Roped up on the glacier, the team goes for a scenic walk near the base of the icefall off of Mt. Trutch to scout lines for the next day.

All week long we’ve been running the trip report from the Freshfields. Trevor Gavura was an integral part of the expedition camping mission to the hushed touring zone in the Canadian Rockies and we asked him to sum up what makes splitboard mountaineering different from standard touring. As one of the first ACMG guides to pass his exams on a splitboard and with an extensive resume of mountaineering missions around the globe, Gavura is a guy you want to listen to on the topic. This is his report on expedition splitboarding, post-Freshfields. —LYA Editor

The boys each take a turn rippping down the unbelievable east face of Mt Walker.

Words by Trevor Gavura, Images by Bruno Long

Splitboarding in the mountains is an incredible source of energy and inspiration. Although I also spend a lot of time ski touring in the mountains, I feel splitboarding is a more organic form of movement. I believe that we are not only drawn into splitboarding by the same feelings of purity one gets from surfing in the ocean, but also the extra connection between man and mountain we get from the leather boots and a more organic feeling between our body and the snow. Splitboarding with a softboot set-up is one of the purest feelings I get when moving around in the mountains, but is not without its challenges. That said, given all the plastic gear and equipment used these days, it is incredible to have the opportunity to be able to feel the power of a perfectly arced powder turn move through your feet, up into your body and leave butterflies in your stomach.

Typically, one’s splitboard career starts with a visit to the local shop with intentions of avoiding future bootpacking missions and accessing the local resorts’ sidecountry. This rapidly becomes an obsession that pulls us further and further from the easy access, as we seek out quiet, untouched zones of untracked powder and eventually find a personal haven often referred to as a “stash.” After a few seasons of shredding the stash and sharing coveted secret areas with close friends, a need for exploration may start to build, leading to a new chapter in one’s splitboard career.

“Stuck in a storm for days digging your tent out, rationing your food because the storm seems endless, skinning through a serac labyrinth on a leash like a dog or looking down between your boot crampons to see your partner below you, are now all part of your splitboard outing.”

 

This next step in a splitboarder’s growth is splitboard mountaineering, and it only adds to those previously mentioned sensations and emotions as we integrate other mountain skills and a new level of commitment into the mix. In this stage we will not only be “on” the mountain, but deep “in” the mountains. We are no longer simply alone, but days away from others. We are not only gaining vertical for powder turns, but also traveling long distances in search of adventure and motivational objectives.

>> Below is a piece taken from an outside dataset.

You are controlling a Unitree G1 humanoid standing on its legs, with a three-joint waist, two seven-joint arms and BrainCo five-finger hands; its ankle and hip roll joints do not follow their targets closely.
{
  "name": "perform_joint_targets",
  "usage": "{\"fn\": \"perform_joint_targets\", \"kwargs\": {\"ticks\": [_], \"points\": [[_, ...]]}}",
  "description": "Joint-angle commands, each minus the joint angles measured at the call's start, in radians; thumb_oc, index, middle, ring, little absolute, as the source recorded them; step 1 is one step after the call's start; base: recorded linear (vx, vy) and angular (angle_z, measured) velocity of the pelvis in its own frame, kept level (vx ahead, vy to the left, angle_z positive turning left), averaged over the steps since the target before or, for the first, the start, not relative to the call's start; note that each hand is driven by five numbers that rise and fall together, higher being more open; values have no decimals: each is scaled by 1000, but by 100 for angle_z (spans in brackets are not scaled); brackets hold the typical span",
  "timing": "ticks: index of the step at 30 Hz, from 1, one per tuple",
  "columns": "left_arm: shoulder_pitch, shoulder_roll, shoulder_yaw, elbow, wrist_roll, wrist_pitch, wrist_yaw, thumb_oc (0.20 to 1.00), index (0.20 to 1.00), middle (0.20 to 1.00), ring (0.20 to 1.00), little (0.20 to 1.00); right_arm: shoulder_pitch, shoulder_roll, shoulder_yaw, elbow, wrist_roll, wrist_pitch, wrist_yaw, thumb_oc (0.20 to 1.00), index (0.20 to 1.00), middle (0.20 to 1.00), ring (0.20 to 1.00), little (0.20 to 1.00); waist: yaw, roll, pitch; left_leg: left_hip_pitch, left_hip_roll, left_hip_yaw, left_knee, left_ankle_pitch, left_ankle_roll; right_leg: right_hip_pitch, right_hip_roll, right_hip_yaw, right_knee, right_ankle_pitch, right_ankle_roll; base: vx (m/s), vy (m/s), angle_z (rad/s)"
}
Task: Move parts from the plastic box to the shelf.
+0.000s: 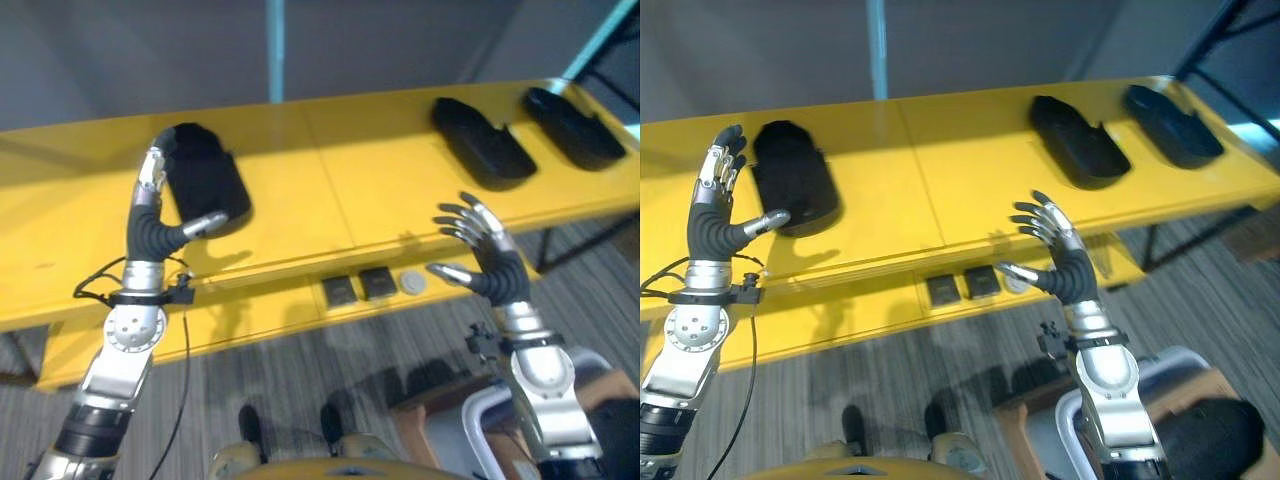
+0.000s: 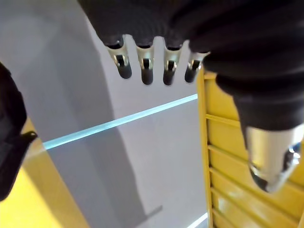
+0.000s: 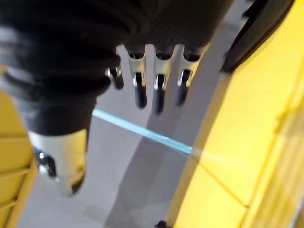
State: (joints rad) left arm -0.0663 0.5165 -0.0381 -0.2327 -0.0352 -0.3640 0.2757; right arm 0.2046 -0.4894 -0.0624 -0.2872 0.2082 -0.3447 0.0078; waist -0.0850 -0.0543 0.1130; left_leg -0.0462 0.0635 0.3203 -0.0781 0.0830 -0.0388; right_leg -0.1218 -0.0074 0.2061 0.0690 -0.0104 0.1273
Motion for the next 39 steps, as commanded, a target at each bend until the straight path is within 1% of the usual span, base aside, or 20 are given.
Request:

Adding ropes, crampons, ice axes, harnesses and overnight gear to your daily splitboard routine is a huge growth in the mountain connection. Not just because of the additional weight we must carry, but also because of the new skills and techniques we are integrating into our flow and movements. Acquiring these new skills means we can move into the heart of the offering. Splitboarding has come a long way in this direction over the years.

 

Splitboard gear can seem like a bit of a junk show. Yet as the discipline evolves, the gear will get better. Splitboard mountaineering is quite involved and is not always as easy as ski mountaineering, but it is often worth the extra efforts when the surfing sensations of gliding through remote blankets of powdery goodness come to life. As a rider becomes skilled in the art of split travel, it quickly becomes apparent that little differences—like less side-hilling, steeper skin tracks, using split crampons more often, and transitioning to boot crampons sooner—can make the journey much quicker and less frustrating. This leaves us with more energy for the ultimate goal of thrilling descents. Understanding the limitations of this more organic equipment so we can anticipate transitions and changeups sooner is a big part of daily success.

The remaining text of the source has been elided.